5月連休明けに提出した申請が通り、施工日は23日に決まりました。仕事は一人の大工さんがてきぱきとこなし、夕方にはきれいに片づけて帰られました。出来栄えは見事です。木造家屋に馴染む色と形状の部品を使っているのでとても自然です。施工前はあちこち手すりだらけになったら私には煩わしく動きづらくなるのかなと思っていましたが、まったくそんなことはありません。3日たったら自然に私も手を伸ばしていました。

片手が使えないだけでドンとさがるQOL
住宅改修は無事完了しましたが、妻の状態がなかなか回復しません。

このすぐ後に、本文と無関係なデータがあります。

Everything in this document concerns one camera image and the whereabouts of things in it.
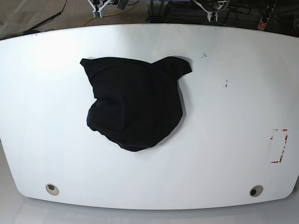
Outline white power strip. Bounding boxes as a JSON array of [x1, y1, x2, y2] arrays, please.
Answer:
[[257, 4, 276, 31]]

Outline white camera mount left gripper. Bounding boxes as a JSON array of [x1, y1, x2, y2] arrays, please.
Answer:
[[192, 0, 230, 22]]

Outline black T-shirt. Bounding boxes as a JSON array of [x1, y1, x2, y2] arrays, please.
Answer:
[[80, 56, 192, 152]]

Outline black box under table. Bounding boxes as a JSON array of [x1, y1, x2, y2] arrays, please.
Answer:
[[146, 0, 208, 25]]

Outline black cable image left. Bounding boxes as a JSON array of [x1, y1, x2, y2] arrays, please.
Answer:
[[0, 0, 67, 39]]

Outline right table grommet hole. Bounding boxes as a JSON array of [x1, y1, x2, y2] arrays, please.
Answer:
[[249, 185, 263, 197]]

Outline white camera mount gripper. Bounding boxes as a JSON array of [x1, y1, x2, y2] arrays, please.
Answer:
[[192, 0, 230, 22], [87, 0, 113, 18]]

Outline table grommet hole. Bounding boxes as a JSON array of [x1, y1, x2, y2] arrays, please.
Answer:
[[46, 184, 59, 196], [249, 185, 263, 197]]

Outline red tape rectangle marking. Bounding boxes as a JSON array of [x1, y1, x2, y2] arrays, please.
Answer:
[[269, 129, 288, 164]]

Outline left table grommet hole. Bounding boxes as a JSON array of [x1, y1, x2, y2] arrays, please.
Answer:
[[46, 184, 59, 196]]

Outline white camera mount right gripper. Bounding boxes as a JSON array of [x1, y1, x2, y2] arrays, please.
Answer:
[[87, 0, 113, 18]]

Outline yellow cable on floor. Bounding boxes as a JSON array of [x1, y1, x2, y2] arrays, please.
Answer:
[[79, 11, 122, 28]]

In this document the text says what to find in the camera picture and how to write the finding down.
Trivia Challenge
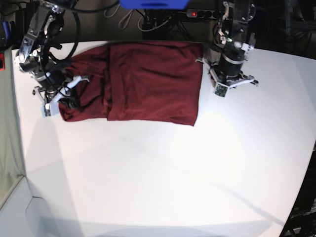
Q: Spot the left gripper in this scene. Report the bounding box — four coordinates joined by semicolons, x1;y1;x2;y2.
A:
196;56;259;88

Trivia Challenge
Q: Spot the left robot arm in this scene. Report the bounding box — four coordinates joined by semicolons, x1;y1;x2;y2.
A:
196;0;259;97

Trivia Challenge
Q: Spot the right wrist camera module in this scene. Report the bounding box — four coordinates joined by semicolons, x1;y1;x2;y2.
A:
40;103;59;118

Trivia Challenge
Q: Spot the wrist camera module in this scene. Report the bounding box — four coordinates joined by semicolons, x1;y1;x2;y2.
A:
214;82;230;98
40;103;59;118

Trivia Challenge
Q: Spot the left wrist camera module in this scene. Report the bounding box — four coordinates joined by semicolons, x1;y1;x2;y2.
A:
214;82;230;98

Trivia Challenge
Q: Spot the red black device left edge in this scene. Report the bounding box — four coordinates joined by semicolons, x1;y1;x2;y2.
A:
0;53;5;71

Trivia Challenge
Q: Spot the dark red t-shirt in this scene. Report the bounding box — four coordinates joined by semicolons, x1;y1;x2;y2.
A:
59;41;203;126

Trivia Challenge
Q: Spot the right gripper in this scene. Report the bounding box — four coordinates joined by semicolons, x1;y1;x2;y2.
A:
32;73;90;109

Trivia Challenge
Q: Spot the blue box at top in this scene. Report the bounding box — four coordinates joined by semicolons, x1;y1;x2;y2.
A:
119;0;189;9

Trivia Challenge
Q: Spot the black power strip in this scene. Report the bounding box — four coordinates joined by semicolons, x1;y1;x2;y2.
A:
185;9;221;20

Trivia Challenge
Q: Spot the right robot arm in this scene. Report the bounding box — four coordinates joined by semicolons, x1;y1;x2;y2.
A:
15;0;81;109

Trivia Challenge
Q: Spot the blue bottle left edge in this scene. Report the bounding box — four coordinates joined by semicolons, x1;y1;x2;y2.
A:
2;21;11;41

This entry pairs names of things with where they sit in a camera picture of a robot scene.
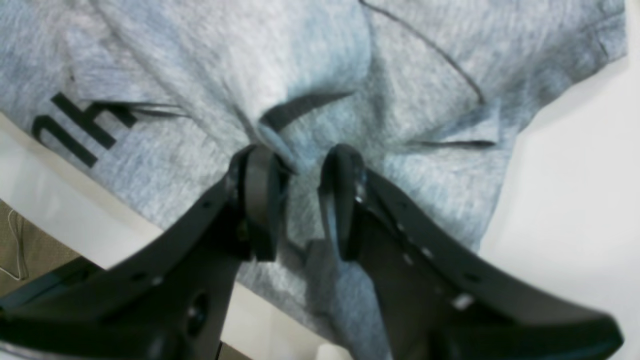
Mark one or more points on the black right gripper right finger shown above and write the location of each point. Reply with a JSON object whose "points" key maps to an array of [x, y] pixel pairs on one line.
{"points": [[438, 300]]}

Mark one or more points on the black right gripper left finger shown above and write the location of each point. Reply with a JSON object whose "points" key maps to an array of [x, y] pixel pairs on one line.
{"points": [[169, 301]]}

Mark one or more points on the grey T-shirt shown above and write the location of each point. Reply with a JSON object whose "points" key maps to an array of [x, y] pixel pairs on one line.
{"points": [[151, 98]]}

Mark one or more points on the aluminium table frame rail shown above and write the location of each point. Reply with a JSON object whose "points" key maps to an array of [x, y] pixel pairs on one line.
{"points": [[54, 282]]}

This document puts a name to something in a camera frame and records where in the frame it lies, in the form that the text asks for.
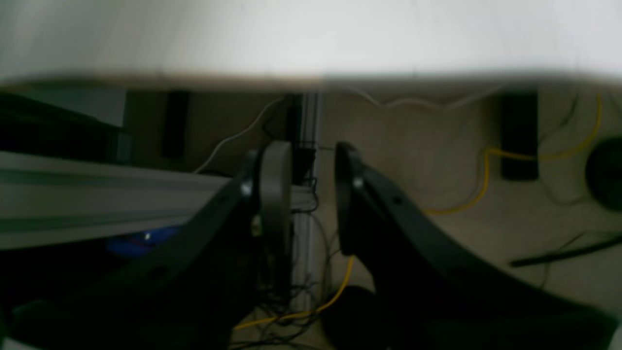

話は脱線しますが、たかが手首、されど手首です。片手がまったく使えないという事が、こんなにもQOLを下げるのかとつくづく思い知らされました。トイレは意地で一人で行ってくれましたが、起床後の着替え、寝具の整理(臨時的に1階座敷で寝てますので)、化粧の手伝い、食前の身支度、配膳の滑り止め、入浴前の脱衣、湯舟への誘導介助、三助、風呂上がりの身体拭き、着付け、ドライヤーなど、日常動作のほとんどが要介護状態となりました。歩行も常に何かに掴まってやっとでしたから、右手だけでは危なくて見ていられません。要支援からいっぺんに要介護3になった、と思えばいいでしょうか。

それまで朝昼晩の3食の準備と後片づけ、掃除全般、洗濯全般をこなしてきた私に急に妻の介護が加わったことで、私の堪忍袋がいっぱいになったのか、介護の一つひとつが荒っぽく投げやりになっていることを感じました。「骨折は治る、しばらくのがまんだ」と自分に言い聞かせ、なんとか乗り切りましたが、介護における虐待の心理状態が垣間見えた瞬間でした。ケアマネさんに冗談交じりに話すと、彼女の表情がさっと変わり「Mさん、何でも話してください、カウンセリングもありますから」と真剣に迫られました。それだけ現場では追い詰められた介護者が多いのでしょう。

骨折から2カ月近く経過した今はギプスもとれ、力を入れることはできませんが指を使って細かな動作ができるようになり、私の負担もだいぶ軽減されています。これからは手首のリハビリと同時に弱った足腰を鍛えるために、できるだけ外へ出かけるようにしたいと思います。